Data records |
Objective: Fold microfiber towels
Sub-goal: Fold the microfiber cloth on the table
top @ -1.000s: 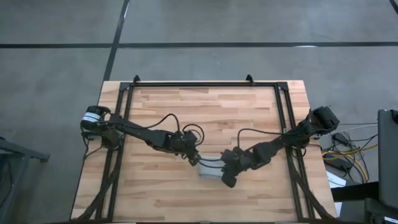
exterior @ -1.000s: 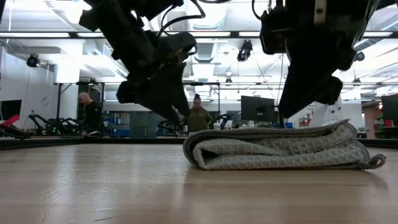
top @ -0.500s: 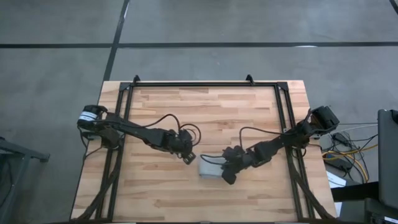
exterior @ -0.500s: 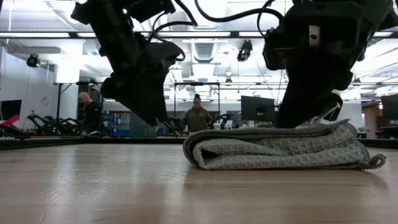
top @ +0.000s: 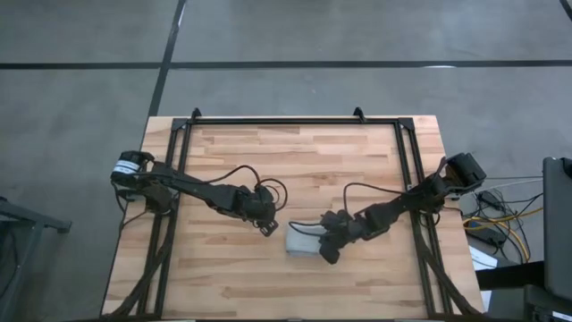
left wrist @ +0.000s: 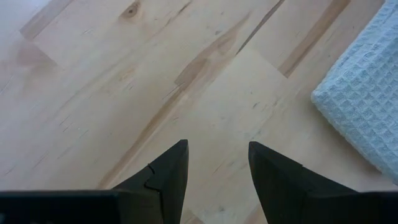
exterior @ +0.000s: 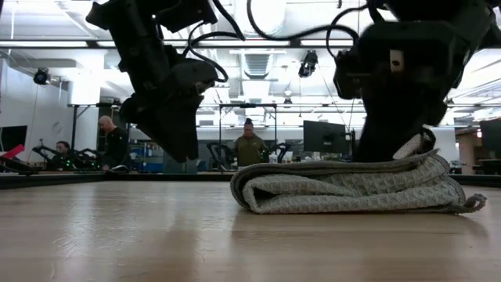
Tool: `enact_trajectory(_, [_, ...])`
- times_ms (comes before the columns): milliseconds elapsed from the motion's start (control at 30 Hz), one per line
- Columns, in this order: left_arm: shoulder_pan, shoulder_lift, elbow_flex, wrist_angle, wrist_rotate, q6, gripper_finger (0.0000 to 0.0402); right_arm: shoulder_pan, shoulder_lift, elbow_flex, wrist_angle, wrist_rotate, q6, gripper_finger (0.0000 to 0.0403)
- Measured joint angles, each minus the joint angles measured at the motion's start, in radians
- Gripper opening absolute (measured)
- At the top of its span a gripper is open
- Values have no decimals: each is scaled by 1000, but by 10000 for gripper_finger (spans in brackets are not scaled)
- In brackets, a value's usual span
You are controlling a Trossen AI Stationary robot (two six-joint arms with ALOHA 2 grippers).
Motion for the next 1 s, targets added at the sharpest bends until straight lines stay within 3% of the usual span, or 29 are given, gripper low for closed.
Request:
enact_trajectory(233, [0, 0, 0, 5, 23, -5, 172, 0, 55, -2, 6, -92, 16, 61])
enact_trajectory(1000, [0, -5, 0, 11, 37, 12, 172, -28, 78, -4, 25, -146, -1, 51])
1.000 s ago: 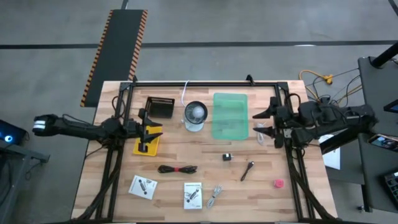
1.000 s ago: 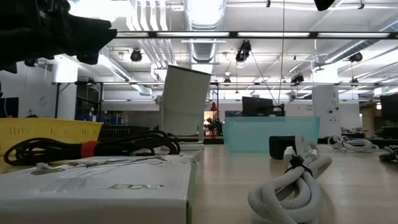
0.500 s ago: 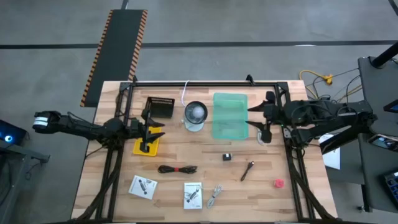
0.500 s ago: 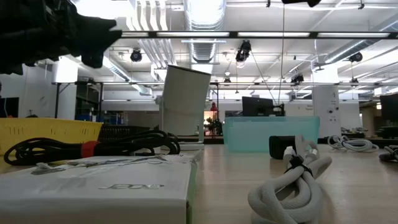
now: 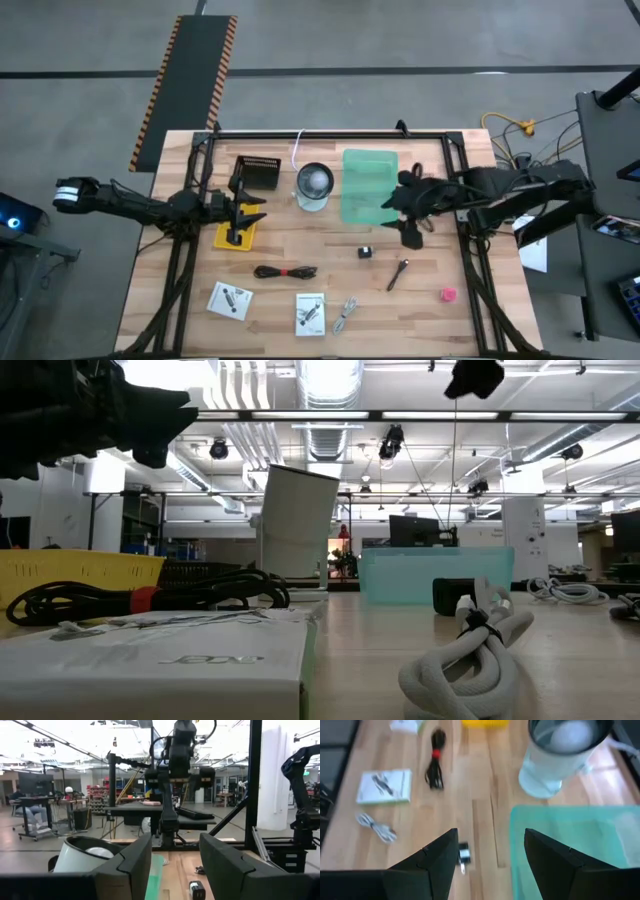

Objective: Pick and place items into bin
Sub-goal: Put the black charger adapter into the yellow bin

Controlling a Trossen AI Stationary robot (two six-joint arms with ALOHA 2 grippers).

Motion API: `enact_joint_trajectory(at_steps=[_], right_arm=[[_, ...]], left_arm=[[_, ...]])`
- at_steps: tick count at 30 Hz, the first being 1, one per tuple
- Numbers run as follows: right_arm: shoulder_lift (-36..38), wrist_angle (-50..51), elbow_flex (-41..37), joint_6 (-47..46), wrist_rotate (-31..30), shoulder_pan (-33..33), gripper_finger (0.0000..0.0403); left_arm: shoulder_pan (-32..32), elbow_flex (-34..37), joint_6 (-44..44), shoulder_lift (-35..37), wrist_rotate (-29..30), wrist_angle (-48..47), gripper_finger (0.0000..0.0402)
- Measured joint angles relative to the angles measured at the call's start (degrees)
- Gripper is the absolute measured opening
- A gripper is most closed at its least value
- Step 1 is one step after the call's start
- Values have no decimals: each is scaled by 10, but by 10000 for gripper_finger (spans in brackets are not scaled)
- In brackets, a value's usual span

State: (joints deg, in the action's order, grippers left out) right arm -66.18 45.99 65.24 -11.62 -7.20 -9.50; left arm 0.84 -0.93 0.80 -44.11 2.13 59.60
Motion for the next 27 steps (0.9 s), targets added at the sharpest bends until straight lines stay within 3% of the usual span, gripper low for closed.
enact_joint_trajectory(at_steps=[21, 27], right_arm=[[-179, 23, 35, 44, 4, 0, 216], [-227, 22, 36, 67, 17, -3, 251]], left_arm=[[0, 0, 1, -7, 0, 0, 151], [0, 0, 1, -9, 0, 0, 151]])
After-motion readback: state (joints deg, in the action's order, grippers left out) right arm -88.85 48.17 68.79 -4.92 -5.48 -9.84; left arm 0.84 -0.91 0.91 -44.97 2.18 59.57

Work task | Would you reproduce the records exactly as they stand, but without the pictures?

Exercise result |
Objective: Fold microfiber towels
Sub-goal: Fold the microfiber cloth on the table
top @ -1.000s: 
exterior @ -1.000s: 
top @ -0.500s: 
exterior @ -0.500s: 
top @ +0.000s: 
left wrist @ +0.000s: 
exterior @ +0.000s: 
Tool: `enact_trajectory(_, [_, ...])`
- times_ms (comes before the columns): milliseconds elapsed from the motion's start (control at 30 Hz), one per line
- Columns, in this order: left_arm: shoulder_pan, shoulder_lift, elbow_flex, wrist_angle, wrist_rotate, q6, gripper_finger (0.0000 to 0.0402); right_arm: shoulder_pan, shoulder_lift, elbow_flex, wrist_angle, wrist_rotate, q6, gripper_finger (0.0000 to 0.0403)
- Measured joint angles, each minus the joint angles measured at the motion's start, in radians
- Gripper opening absolute (measured)
- At the top of its span a gripper is open
- Values have no decimals: each is scaled by 1000, but by 10000 for gripper_finger (spans in brackets are not scaled)
- In brackets, a value's usual span
You are controlling a Trossen AI Stationary robot (two six-joint arms with ALOHA 2 grippers).
Motion for the next 1 s, targets added at the sharpest bends until straight lines stay within 3% of the usual span, or 29 are given, gripper low for closed.
Request:
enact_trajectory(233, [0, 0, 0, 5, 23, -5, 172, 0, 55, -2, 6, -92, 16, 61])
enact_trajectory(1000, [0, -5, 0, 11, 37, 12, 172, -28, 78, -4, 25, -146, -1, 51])
1.000 s ago: 
1.000 s ago: 
0.500 s ago: 
0.500 s ago: 
now: 

Objective: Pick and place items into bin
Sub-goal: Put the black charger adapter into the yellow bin

Controlling a Trossen AI Stationary robot (two six-joint arms with ALOHA 2 grippers).

Motion API: `enact_joint_trajectory(at_steps=[_], right_arm=[[_, ...]], left_arm=[[_, ...]])`
- at_steps: tick count at 30 Hz, the first being 1, one per tuple
- Numbers run as follows: right_arm: shoulder_lift (-36..38), wrist_angle (-50..51), elbow_flex (-41..37), joint_6 (-47..46), wrist_rotate (-31..30), shoulder_pan (-33..33), gripper_finger (0.0000..0.0403); left_arm: shoulder_pan (-32..32), elbow_flex (-34..37), joint_6 (-44..44), shoulder_lift (-35..37), wrist_rotate (-29..30), wrist_angle (-48..47), gripper_finger (0.0000..0.0402)
- Measured joint angles relative to the angles measured at the call's start (degrees)
- Gripper is the absolute measured opening
- A gripper is most closed at its least value
- Step 1 is one step after the call's start
- Values have no decimals: each is scaled by 10, but by 10000 for gripper_finger (spans in brackets are not scaled)
- In brackets, a value's usual span

State: (joints deg, in the action's order, grippers left out) right arm -66.18 45.99 65.24 -11.62 -7.20 -9.50; left arm 0.84 -0.93 0.80 -44.11 2.13 59.60
Motion for the next 27 steps (0.9 s), targets added at the sharpest bends until straight lines stay within 3% of the usual span, gripper low for closed.
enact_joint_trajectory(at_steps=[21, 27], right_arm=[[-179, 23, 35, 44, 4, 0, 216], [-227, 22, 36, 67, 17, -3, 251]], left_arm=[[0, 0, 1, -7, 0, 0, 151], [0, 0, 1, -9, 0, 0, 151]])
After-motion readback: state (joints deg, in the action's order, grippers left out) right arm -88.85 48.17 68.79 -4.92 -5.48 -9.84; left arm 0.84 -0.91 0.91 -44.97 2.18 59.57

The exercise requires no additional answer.